Glenn McConkey of the University of Leeds and his colleagues have found a possible explanation for how Toxoplasma wreaks this change. It produces an enzyme that speeds the production of the neurotransmitter dopamine, which influences mammals’ motivation and how they value rewards. Adding extra dopamine might make Toxoplasma’s hosts more curious and less fearful.
But Ajai Vyas of Nanyang Technological University in Singapore has found evidence that Toxoplasma simultaneously manipulates its hosts in other ways. Infected male rats, he found, make extra testosterone. This change makes the males more attractive to females, and when they mate the males spread the parasite to females.
By causing male rats to make more testosterone, Toxoplasma may do more than spread itself to other rats. Testosterone also tamps down fear. The infected rats may thus become even less concerned when they pick up the scent of a cat.
This research could potentially provide important clues about human behavior. In the case of Toxoplasma, for example, humans can become hosts if they handle contaminated cat litter or eat parasite-laden meat. Some studies have linked Toxoplasma infection with subtle changes in personality, as well as with a higher risk of schizophrenia.
Dr. Adamo, the co-editor of the journal’s new issue, thinks this new science of “neuroparasitology” can offer inspiration to pharmaceutical companies that are struggling to find effective drugs for mental disorders. “A number of the big companies have given up on their neuroscience labs,” she said. “Maybe the parasites can teach us something.”

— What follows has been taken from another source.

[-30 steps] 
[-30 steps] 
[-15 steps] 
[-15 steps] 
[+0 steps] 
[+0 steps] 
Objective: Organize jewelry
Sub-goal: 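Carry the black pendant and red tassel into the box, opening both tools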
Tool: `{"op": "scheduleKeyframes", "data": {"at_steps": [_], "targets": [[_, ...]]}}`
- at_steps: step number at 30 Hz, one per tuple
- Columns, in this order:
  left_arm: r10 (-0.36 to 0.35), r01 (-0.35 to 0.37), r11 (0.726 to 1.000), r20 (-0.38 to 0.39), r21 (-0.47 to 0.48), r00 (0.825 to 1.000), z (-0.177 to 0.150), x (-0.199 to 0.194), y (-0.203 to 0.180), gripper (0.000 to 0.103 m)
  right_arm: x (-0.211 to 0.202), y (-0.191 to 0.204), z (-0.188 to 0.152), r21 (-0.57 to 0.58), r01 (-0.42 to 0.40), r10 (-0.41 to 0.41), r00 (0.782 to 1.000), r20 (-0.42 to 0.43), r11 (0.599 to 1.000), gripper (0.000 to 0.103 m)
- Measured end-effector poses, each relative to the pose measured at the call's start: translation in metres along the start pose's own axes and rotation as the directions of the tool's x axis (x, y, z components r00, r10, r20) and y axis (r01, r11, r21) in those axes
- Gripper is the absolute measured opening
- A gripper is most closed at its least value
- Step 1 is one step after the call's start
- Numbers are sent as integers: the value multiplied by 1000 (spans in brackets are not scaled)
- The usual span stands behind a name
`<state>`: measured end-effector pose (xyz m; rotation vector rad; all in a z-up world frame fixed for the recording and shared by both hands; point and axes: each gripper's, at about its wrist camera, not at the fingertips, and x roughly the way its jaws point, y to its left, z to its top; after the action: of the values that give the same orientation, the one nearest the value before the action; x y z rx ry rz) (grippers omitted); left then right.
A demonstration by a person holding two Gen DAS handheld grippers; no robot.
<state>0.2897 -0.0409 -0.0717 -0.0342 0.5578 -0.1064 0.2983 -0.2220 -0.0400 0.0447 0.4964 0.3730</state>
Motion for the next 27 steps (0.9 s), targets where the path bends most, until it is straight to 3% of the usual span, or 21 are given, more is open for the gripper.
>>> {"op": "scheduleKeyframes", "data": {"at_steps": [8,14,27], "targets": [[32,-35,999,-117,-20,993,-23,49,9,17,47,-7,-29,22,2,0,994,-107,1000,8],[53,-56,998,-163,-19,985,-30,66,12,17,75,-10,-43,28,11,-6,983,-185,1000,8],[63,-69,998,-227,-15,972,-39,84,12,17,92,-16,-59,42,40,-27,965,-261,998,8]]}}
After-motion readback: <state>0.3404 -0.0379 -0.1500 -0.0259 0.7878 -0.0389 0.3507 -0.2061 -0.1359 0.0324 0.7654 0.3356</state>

She points out that the way parasites manipulate brains is profoundly different from drugs like Prozac. “The way that a parasite goes about changing behavior is not the way a neurobiologist would do it,” she said.
A typical drug focuses on just one type of molecule in the brain. Parasites, on the other hand, often launch a much broader attack that still manages to cause a specific change in their host. “Perhaps tweaking several systems simultaneously might give better results than trying to hit one particular system with a sledgehammer,” Dr. Adamo said.
But she added that she and other parasitologists barely understand those zombifying tweaks. “All we know now,” she said, “is they have their own ways.”